ASSIGNMENT: Skip the pictures and copy all the data that follows exactly.

DATA SECTION:
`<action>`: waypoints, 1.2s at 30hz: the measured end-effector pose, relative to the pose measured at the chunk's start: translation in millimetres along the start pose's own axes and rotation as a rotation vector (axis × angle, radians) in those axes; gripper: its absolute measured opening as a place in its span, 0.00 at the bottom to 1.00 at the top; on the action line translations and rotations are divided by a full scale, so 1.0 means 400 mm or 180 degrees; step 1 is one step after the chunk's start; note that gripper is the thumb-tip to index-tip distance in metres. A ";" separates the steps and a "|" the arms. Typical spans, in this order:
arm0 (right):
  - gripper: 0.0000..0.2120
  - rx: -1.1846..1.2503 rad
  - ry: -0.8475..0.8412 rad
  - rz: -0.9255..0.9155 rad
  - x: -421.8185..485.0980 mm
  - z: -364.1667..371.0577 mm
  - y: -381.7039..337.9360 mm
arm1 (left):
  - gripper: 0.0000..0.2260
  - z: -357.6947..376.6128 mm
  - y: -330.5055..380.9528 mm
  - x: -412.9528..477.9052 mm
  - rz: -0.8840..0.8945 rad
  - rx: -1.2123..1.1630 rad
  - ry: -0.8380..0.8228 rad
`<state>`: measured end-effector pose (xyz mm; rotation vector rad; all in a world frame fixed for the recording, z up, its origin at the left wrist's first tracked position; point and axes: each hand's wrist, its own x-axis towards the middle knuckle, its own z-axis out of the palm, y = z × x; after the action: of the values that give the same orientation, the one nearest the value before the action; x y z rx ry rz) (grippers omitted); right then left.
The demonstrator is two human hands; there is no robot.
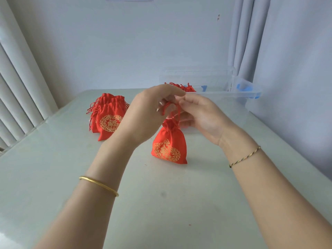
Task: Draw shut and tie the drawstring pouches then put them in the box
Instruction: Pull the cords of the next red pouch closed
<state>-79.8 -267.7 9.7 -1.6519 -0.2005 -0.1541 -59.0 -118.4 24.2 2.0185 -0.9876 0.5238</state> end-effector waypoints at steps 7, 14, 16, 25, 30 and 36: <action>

EXERCISE ANSWER:
`<action>`: waypoints, 1.2s at 30hz: the measured end-effector pose, relative to the pose measured at the chunk's start: translation in millimetres along the start pose's own axes and rotation as a rotation vector (axis × angle, radians) in those axes; gripper: its absolute measured opening as a place in its span, 0.00 at the bottom to 1.00 at the top; on the action line translations and rotations are divided by a full scale, so 1.0 means 400 mm or 180 degrees; step 1 is one step after the chunk's start; note that gripper is the thumb-tip to index-tip distance in metres. A ";" separates the steps and a "|" the arms. Typical spans, in this order:
arm0 (right):
  - gripper: 0.0000..0.2120
  - rx: -1.1846..1.2503 rad
  - ry: -0.8475..0.8412 rad
  - rz: -0.9255..0.9155 rad
  - x: -421.8185..485.0980 mm
  - z: -364.1667..371.0577 mm
  - y: -381.7039..337.9360 mm
arm1 (left):
  - gripper: 0.0000..0.2260
  - z: -357.6947..376.6128 mm
  - y: -330.5055..380.9528 mm
  - x: -412.9528..477.9052 mm
  - rz: -0.8840..0.8945 rad
  - rx: -1.2123..1.1630 rad
  - ry: -0.8380..0.8228 rad
`<state>`: measured end-effector pose (xyz mm; rotation vector rad; all in a world frame fixed for the recording, z up, its origin at the left wrist's first tracked position; point and axes: each hand's wrist, its own x-axis towards the middle knuckle, its own z-axis out of the palm, y = z × x; after the action: of the values that give the same orientation, the one nearest the value before the action; x y z rx ry rz) (grippers omitted); right then left.
The demonstrator is two human hands; there is no robot.
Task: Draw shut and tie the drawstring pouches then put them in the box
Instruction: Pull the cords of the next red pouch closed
<state>-79.8 -267.7 9.7 -1.6519 -0.2005 -0.1541 -59.0 -118.4 24.2 2.0185 -0.9876 0.5238</state> end-effector waypoints at steps 7, 14, 16, 25, 30 and 36: <action>

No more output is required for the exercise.